*** Begin section ***

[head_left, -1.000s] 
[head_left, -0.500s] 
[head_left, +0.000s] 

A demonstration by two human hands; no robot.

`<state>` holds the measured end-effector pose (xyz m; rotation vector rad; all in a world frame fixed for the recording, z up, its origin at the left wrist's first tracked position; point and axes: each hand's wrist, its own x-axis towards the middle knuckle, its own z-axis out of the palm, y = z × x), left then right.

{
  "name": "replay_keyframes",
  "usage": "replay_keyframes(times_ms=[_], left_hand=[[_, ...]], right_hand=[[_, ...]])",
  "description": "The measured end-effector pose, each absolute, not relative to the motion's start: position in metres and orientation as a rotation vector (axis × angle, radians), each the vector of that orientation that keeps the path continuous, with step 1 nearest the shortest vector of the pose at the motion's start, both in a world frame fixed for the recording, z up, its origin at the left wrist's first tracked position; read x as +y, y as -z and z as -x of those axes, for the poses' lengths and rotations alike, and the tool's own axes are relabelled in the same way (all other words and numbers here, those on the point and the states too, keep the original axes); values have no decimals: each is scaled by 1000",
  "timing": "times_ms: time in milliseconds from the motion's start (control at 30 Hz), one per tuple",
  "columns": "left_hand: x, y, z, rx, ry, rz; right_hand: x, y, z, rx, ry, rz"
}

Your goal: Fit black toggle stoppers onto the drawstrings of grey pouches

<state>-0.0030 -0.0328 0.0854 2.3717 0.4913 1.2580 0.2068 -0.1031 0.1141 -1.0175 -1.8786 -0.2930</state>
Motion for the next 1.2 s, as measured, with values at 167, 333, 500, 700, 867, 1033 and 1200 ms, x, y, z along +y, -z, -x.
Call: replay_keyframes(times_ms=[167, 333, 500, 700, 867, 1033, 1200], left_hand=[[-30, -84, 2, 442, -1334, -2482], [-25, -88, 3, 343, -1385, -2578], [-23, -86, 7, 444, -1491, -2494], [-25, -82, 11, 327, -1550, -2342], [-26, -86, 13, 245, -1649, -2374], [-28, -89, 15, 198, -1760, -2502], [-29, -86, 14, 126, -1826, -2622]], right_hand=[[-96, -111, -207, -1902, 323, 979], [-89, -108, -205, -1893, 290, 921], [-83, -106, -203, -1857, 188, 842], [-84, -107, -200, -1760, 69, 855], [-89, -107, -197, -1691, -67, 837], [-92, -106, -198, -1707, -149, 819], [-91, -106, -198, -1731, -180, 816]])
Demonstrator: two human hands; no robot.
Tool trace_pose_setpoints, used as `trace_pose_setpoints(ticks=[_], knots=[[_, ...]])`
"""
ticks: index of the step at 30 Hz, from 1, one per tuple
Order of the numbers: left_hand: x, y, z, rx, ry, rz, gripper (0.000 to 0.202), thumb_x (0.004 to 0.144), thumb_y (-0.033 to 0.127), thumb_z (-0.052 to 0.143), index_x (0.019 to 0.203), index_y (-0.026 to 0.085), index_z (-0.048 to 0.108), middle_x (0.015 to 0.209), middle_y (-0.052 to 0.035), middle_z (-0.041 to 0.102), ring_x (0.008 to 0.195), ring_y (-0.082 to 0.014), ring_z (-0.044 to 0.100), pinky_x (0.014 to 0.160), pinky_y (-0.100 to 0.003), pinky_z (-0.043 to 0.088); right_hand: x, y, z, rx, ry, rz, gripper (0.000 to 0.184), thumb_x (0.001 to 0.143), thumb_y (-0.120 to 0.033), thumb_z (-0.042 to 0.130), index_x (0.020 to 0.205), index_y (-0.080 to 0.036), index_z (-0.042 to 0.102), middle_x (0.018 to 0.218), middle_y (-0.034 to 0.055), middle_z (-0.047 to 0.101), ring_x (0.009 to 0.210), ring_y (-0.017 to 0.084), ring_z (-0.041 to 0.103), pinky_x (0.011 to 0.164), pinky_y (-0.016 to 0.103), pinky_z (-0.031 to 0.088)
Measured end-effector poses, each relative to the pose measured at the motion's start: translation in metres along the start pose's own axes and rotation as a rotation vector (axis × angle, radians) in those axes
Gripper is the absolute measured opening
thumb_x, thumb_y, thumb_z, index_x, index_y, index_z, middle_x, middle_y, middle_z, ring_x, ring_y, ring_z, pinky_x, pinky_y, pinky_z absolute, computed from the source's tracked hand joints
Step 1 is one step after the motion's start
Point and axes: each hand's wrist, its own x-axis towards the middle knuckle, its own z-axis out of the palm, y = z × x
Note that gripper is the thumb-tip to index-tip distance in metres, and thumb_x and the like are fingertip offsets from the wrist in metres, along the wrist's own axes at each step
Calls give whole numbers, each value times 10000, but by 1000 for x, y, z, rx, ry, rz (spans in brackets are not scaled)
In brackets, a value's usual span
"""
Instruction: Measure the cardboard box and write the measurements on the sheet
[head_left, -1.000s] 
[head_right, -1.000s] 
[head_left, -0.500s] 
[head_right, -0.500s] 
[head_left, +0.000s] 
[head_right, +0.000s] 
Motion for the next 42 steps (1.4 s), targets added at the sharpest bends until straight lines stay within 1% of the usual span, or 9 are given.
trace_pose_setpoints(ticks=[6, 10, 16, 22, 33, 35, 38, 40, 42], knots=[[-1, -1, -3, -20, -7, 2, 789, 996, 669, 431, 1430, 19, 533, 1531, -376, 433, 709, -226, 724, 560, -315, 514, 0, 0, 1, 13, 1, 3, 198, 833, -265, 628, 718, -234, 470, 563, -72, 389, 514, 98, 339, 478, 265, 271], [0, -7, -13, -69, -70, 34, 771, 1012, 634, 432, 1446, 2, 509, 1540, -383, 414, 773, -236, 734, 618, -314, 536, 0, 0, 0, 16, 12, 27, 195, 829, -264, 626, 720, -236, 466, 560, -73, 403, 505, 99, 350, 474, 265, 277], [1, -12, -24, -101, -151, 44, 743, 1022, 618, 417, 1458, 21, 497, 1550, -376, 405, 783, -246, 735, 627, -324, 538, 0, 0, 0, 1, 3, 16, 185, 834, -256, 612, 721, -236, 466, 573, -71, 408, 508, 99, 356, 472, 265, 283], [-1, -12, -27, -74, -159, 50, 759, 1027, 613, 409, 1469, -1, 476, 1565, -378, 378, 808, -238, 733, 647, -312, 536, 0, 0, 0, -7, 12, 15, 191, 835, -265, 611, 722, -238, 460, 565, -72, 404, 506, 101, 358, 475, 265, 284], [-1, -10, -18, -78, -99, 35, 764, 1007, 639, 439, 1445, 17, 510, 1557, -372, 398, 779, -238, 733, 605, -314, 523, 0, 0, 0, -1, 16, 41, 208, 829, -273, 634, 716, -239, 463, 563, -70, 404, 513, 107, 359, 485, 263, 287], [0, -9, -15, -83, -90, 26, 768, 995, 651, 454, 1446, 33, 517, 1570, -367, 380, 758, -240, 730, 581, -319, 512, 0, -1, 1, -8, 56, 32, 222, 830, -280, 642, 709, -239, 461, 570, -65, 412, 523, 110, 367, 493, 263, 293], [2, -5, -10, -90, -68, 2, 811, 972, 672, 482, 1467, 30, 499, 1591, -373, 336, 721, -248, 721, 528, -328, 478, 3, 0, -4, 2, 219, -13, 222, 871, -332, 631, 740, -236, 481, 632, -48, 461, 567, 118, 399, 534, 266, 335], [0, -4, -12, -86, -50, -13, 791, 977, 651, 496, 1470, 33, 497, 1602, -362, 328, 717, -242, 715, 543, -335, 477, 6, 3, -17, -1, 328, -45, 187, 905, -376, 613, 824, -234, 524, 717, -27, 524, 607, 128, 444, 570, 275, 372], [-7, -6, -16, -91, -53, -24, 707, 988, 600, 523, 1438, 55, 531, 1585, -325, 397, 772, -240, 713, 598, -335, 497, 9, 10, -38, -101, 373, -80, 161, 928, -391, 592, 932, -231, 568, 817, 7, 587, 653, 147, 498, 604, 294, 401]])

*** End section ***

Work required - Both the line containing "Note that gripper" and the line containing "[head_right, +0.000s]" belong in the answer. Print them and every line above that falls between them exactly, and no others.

Solution to this exercise -
Note that gripper is the thumb-tip to index-tip distance in metres, and thumb_x and the like are fingertip offsets from the wrist in metres, along the wrist's own axes at each step
Calls give whole numbers, each value times 10000, but by 1000 for x, y, z, rx, ry, rz (spans in brackets are not scaled)
In brackets, a value's usual span
"""
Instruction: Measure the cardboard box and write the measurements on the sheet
[head_left, -1.000s] 
[head_right, -1.000s] 
[head_left, -0.500s] 
[head_right, -0.500s] 
[head_left, +0.000s] 
[head_right, +0.000s] 

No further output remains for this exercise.